## Action item:
Reproduce the records below exactly, but only between the lines holding "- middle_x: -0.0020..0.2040" and "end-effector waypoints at", inclusive.
Exercise material: Begin
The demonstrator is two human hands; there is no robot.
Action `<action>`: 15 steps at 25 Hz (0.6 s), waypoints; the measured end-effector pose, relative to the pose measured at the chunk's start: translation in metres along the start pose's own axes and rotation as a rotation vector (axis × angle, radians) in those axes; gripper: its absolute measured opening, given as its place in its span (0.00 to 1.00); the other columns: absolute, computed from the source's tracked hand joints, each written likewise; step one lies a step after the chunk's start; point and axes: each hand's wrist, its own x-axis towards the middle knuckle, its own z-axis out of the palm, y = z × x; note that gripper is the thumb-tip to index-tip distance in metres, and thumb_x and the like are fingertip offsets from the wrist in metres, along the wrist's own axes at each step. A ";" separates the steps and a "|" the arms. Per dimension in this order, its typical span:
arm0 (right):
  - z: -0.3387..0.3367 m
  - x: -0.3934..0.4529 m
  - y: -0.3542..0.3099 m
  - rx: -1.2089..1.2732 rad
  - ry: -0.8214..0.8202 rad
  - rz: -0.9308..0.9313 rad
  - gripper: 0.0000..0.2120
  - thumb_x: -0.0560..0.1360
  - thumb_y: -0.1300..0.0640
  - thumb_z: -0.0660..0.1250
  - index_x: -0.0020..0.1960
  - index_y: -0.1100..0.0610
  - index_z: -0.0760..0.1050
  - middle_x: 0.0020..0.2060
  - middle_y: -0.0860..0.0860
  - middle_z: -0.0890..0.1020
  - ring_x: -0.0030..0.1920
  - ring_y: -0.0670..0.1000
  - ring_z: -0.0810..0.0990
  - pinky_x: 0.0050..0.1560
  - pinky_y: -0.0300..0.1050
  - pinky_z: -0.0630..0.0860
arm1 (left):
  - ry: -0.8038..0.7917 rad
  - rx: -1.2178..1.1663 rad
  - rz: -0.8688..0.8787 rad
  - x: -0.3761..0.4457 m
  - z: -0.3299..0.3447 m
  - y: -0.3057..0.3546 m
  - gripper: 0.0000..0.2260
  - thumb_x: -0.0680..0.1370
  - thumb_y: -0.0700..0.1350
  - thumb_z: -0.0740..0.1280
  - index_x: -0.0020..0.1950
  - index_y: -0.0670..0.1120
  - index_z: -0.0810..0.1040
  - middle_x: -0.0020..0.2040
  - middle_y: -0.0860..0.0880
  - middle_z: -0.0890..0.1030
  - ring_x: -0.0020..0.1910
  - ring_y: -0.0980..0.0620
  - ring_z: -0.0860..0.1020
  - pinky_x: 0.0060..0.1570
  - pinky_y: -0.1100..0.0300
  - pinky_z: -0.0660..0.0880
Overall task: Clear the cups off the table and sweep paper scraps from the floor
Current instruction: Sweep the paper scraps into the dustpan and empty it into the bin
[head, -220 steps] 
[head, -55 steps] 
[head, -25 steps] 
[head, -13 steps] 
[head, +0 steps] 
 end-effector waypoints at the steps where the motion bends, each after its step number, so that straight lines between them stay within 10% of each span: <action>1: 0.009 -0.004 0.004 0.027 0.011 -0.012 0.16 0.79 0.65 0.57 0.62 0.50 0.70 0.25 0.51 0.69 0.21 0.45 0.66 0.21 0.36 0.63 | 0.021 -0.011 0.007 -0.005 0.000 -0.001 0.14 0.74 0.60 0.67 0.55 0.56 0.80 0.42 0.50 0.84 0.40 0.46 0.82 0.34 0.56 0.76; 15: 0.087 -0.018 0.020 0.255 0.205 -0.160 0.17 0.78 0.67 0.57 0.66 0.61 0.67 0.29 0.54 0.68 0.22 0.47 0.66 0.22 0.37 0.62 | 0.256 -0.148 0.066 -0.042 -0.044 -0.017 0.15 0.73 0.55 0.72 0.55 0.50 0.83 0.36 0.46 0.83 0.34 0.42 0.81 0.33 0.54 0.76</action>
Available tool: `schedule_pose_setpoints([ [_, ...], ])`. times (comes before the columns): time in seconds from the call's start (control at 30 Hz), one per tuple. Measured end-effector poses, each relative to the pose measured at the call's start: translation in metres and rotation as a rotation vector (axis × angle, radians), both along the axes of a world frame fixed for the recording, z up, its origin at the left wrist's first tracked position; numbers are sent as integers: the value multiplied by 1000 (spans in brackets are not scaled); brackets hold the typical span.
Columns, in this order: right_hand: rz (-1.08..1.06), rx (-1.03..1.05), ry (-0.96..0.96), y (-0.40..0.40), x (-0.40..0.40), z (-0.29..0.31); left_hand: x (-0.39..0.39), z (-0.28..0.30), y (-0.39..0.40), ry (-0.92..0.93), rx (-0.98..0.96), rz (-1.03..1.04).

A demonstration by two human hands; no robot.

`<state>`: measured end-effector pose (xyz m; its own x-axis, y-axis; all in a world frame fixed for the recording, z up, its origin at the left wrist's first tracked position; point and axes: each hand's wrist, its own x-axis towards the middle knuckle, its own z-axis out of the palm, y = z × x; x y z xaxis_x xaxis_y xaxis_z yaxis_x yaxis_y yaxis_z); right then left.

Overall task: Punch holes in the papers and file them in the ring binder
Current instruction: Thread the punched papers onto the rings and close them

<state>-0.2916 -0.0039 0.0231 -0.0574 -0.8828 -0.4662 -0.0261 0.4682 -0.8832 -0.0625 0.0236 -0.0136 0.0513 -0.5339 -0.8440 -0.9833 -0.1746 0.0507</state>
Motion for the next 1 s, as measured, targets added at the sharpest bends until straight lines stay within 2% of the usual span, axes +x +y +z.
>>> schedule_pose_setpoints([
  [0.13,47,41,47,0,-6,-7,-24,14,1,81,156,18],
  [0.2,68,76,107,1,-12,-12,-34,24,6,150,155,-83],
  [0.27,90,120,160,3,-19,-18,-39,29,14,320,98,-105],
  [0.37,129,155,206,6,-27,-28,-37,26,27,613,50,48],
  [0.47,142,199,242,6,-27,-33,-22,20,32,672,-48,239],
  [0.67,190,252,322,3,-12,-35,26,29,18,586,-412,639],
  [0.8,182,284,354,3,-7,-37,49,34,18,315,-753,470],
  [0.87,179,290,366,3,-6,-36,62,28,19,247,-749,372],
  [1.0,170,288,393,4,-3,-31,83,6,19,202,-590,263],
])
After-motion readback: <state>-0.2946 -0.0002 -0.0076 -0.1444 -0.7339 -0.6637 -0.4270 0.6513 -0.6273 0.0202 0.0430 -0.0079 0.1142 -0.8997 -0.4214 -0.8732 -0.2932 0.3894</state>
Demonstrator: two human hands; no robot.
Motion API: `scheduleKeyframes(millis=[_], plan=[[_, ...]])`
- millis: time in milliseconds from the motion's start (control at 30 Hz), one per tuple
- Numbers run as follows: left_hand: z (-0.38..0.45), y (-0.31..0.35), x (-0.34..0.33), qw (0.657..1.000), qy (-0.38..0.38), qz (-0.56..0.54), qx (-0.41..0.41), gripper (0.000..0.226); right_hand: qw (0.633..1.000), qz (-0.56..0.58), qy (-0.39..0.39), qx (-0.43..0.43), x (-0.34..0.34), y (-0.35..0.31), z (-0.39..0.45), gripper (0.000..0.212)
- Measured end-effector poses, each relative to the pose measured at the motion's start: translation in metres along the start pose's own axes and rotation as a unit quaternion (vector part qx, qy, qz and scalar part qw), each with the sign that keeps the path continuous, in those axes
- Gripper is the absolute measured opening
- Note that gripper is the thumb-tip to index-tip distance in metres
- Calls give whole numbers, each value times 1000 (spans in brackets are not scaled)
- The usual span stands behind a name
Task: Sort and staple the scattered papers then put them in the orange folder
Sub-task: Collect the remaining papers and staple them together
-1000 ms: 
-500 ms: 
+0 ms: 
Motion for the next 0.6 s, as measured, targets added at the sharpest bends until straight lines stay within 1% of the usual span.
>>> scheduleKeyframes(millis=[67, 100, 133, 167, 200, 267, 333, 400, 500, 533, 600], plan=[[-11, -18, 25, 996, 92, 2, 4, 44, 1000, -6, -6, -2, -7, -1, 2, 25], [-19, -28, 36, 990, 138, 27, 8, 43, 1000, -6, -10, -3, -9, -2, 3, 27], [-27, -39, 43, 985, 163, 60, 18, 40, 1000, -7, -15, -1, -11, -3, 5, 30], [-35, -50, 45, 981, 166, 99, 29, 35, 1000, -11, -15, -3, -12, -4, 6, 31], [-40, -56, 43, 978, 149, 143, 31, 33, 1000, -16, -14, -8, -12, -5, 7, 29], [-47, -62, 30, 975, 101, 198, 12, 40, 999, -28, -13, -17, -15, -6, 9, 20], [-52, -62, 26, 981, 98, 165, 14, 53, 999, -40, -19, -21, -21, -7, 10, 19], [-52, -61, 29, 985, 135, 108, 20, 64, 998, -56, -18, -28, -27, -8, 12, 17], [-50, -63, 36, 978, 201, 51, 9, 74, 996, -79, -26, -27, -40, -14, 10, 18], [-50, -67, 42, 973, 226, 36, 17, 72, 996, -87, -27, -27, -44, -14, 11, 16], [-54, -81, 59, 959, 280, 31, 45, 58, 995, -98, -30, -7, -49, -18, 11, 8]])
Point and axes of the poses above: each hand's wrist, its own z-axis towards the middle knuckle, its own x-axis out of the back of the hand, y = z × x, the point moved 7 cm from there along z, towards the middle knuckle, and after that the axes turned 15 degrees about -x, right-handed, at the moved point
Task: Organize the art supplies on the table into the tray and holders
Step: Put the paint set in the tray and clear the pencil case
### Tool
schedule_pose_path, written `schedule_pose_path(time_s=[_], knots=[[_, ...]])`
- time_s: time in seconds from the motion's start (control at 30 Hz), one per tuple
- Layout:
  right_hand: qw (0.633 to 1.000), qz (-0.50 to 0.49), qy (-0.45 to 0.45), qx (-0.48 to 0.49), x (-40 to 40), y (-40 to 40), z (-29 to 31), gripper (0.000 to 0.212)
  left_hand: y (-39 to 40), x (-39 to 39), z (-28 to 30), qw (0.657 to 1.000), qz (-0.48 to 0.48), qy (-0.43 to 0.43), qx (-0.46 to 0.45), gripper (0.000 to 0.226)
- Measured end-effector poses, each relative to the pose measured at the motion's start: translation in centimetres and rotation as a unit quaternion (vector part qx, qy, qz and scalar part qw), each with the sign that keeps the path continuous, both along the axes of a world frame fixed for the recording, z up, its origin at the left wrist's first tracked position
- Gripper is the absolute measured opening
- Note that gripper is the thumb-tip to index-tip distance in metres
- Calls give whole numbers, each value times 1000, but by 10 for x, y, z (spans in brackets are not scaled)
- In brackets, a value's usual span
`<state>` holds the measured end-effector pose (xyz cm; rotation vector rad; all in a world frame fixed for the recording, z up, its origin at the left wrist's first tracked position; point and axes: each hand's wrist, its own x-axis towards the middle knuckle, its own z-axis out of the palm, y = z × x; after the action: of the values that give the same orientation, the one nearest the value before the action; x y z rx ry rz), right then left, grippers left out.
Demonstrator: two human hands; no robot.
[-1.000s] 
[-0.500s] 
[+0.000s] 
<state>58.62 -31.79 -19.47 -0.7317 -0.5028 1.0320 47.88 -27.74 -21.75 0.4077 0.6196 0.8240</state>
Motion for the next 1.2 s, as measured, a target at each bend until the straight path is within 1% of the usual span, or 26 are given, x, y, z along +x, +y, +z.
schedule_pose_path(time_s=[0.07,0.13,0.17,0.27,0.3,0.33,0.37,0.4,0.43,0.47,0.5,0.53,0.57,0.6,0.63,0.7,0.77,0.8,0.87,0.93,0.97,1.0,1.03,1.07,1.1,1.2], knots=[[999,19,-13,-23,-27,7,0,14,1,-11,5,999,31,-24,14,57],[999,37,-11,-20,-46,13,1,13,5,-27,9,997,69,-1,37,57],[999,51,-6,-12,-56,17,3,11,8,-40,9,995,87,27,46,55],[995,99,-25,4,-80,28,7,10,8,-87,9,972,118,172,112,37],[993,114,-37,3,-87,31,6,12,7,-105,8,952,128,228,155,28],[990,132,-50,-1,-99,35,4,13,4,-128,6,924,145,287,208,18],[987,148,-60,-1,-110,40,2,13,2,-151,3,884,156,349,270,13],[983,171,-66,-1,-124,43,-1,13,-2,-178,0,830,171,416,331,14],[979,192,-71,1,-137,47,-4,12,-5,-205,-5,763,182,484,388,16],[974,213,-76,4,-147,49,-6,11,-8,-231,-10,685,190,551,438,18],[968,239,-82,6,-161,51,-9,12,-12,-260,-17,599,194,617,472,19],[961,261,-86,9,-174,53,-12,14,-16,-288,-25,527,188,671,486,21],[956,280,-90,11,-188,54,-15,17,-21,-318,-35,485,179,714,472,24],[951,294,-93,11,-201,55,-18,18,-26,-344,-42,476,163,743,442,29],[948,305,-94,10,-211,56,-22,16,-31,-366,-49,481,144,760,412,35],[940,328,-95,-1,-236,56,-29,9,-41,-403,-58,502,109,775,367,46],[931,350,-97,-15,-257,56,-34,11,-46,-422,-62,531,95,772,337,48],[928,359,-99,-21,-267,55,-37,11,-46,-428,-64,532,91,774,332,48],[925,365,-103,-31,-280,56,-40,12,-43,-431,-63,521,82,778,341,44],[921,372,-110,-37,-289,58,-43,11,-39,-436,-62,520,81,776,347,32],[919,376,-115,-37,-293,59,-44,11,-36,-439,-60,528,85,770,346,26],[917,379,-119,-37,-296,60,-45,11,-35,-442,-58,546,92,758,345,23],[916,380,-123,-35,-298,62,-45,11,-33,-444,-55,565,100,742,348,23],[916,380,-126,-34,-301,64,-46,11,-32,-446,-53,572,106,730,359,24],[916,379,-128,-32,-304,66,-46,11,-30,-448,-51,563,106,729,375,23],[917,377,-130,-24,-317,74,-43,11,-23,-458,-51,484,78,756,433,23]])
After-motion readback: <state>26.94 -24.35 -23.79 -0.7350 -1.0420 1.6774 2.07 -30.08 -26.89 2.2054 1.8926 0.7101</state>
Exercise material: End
## Answer to this exercise:
  - middle_x: -0.0020..0.2040
  - middle_y: -0.0860..0.0880
  - middle_z: -0.0890..0.1030
  - ring_x: -0.0020..0.1910
  - ring_y: -0.0980..0.0620
  - ring_z: -0.0860..0.1020
  - pinky_x: 0.0060..0.1570
  - pinky_y: -0.1100..0.0300
  - pinky_z: -0.0660..0.0880
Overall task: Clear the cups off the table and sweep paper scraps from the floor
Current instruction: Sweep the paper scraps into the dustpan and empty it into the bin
[head, -220 steps] 
[head, -55 steps] 
[head, -25 steps] 
[head, -13 steps] 
[head, +0 steps] 
 end-effector waypoints at the steps where the motion bends, each after its step number, so that straight lines between them stay within 10% of each span: <action>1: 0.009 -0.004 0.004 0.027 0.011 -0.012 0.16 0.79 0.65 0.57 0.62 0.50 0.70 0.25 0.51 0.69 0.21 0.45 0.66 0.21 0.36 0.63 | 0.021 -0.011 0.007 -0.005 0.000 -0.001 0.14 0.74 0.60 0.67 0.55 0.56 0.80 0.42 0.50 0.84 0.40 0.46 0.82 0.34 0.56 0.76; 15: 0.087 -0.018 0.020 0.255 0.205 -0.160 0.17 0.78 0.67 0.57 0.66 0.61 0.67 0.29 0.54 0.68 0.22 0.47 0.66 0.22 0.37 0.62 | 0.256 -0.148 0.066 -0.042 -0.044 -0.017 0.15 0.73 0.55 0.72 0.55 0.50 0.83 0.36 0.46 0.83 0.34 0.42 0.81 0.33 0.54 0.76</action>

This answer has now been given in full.